→ EXERCISE INSTRUCTIONS
As the answer, give a copy of each line below that includes the word "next".

→ EXERCISE MATERIALS
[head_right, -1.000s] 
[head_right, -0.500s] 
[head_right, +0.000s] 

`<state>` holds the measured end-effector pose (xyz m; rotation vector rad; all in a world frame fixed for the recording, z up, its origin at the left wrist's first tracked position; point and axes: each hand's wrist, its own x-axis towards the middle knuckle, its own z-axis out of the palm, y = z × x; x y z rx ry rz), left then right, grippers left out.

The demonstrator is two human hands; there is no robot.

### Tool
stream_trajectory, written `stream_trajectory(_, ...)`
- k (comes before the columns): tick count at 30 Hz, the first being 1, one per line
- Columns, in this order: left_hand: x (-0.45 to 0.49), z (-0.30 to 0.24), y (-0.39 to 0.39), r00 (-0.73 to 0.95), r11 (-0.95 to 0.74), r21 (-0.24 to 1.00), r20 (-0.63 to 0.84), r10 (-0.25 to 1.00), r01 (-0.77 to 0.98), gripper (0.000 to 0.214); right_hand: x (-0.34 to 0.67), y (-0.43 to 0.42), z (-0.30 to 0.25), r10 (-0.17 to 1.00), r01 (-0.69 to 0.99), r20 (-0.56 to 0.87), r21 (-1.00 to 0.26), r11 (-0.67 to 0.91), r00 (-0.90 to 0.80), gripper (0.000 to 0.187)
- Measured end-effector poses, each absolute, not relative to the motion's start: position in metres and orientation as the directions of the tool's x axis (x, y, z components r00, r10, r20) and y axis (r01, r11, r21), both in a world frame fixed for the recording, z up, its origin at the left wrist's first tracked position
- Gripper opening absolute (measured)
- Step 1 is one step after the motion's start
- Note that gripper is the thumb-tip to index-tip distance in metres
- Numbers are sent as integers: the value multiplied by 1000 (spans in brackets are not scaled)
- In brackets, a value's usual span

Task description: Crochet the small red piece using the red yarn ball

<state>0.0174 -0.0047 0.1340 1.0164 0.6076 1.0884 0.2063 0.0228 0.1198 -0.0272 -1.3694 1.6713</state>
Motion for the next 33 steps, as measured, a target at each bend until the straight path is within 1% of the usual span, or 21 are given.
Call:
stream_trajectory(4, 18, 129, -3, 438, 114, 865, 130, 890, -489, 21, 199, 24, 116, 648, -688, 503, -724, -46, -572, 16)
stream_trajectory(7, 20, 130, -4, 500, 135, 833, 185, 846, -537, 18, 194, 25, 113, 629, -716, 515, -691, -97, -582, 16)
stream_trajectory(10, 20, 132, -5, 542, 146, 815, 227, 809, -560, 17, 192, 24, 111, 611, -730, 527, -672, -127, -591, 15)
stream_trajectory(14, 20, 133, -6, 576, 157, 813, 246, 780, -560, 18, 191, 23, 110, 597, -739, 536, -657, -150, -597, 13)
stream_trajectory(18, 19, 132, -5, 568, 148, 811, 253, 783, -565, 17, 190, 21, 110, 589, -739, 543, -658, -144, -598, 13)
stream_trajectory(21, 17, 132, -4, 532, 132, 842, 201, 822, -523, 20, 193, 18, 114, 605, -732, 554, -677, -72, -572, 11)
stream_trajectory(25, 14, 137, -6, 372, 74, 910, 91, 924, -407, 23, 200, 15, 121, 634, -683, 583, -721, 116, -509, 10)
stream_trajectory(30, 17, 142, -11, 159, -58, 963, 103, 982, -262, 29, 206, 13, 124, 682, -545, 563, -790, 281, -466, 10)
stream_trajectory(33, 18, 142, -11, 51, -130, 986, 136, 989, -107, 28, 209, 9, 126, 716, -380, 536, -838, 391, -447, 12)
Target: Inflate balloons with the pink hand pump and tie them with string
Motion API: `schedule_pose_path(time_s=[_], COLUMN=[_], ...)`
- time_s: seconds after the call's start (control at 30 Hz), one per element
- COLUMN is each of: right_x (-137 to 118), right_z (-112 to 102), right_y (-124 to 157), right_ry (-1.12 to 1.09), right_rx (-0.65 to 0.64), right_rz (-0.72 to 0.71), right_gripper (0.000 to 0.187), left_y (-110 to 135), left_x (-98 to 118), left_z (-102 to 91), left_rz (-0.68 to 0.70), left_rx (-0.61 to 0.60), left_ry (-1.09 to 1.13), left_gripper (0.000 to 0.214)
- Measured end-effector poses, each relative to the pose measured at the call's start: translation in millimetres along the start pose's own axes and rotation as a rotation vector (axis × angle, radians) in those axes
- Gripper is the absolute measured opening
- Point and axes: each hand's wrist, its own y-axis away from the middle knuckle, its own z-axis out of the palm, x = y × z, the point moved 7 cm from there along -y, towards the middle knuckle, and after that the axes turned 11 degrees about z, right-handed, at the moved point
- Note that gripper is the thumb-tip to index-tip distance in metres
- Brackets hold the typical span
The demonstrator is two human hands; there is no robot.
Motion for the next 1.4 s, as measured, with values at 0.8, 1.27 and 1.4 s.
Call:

→ OUTPUT OF THE EXERCISE
Motion for the next 33 steps, as measured, a target at each bend until the straight path is within 1% of the usual span, or 21 are given.
Motion for the next 1.4 s, as measured, with values at 0.8, 1.27 and 1.4 s.

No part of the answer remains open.